## To do
Look through the data below. Collect every line where the word "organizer" occurs.

◆ ◆ ◆ ◆ ◆

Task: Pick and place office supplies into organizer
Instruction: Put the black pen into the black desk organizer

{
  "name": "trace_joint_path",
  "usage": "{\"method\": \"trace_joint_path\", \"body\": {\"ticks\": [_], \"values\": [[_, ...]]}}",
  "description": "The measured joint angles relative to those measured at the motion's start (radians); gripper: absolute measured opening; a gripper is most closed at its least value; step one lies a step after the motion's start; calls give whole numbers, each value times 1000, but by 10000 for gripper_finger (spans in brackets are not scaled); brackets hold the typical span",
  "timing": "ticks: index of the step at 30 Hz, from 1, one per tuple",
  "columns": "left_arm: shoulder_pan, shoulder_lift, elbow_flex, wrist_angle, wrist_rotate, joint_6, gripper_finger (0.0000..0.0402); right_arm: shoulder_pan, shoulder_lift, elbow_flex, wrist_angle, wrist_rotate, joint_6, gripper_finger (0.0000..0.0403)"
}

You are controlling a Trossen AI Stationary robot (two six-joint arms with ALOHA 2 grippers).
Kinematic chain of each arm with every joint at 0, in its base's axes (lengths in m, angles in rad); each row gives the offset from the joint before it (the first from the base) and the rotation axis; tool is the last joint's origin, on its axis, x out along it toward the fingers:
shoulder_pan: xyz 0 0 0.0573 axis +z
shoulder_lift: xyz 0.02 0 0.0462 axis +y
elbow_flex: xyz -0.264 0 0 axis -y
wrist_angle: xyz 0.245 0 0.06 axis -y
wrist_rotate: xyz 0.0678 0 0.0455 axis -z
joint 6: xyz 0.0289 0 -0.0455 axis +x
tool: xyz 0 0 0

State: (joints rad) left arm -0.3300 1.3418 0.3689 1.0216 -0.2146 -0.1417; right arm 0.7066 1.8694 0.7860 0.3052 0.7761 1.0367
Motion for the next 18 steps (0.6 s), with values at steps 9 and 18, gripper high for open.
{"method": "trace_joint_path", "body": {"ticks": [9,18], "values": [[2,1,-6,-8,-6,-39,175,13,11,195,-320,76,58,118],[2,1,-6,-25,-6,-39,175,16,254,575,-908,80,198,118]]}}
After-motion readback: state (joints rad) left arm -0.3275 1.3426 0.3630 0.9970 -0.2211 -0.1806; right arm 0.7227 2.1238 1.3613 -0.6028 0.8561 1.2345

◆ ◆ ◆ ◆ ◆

## Result of the task
Task: Pick and place office supplies into organizer
Instruction: Put the black pen into the black desk organizer

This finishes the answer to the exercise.